───── Entries shown

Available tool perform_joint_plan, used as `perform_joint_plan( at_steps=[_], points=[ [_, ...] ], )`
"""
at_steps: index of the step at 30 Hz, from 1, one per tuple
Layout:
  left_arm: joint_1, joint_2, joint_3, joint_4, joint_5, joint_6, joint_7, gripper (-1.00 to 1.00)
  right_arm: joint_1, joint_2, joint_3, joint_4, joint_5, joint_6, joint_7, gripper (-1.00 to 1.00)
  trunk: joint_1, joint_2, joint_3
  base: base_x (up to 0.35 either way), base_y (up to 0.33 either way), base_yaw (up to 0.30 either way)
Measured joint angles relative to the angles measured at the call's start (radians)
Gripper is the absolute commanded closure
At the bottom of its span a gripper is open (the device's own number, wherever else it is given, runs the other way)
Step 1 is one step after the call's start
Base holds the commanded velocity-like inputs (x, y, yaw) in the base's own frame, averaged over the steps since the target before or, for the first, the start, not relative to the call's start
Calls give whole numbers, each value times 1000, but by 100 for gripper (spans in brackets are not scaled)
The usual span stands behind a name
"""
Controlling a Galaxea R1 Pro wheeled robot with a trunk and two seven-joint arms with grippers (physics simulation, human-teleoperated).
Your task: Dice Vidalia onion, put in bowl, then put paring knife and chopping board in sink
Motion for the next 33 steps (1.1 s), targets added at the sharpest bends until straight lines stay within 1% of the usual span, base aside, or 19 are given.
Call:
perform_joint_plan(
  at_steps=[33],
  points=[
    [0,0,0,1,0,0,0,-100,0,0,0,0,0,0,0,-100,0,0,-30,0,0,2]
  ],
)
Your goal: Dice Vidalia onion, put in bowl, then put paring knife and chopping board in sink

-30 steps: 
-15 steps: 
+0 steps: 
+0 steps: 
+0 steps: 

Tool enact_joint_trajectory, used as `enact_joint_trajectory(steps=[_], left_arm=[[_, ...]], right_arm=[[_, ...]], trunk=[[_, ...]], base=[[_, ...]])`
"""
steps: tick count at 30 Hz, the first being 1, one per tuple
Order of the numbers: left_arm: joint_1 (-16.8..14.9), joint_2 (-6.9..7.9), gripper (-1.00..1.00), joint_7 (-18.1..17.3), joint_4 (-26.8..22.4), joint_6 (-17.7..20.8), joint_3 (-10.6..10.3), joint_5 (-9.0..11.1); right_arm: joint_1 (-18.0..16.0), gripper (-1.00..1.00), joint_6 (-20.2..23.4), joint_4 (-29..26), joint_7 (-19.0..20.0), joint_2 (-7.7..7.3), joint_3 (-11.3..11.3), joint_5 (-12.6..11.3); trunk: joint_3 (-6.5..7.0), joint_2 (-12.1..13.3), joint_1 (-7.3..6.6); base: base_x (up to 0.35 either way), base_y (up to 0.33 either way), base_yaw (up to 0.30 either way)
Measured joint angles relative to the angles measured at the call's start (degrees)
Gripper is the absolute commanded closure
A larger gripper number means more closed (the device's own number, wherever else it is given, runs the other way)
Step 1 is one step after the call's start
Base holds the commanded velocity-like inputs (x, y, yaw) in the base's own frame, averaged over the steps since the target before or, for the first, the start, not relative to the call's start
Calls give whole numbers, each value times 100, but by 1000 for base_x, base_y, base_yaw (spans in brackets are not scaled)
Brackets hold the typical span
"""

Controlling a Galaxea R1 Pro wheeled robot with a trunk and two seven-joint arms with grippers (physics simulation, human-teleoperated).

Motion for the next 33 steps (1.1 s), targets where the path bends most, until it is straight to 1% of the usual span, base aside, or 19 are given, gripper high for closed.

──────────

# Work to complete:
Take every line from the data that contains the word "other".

# The completed task:
At the bottom of its span a gripper is open (the device's own number, wherever else it is given, runs the other way)
A larger gripper number means more closed (the device's own number, wherever else it is given, runs the other way)

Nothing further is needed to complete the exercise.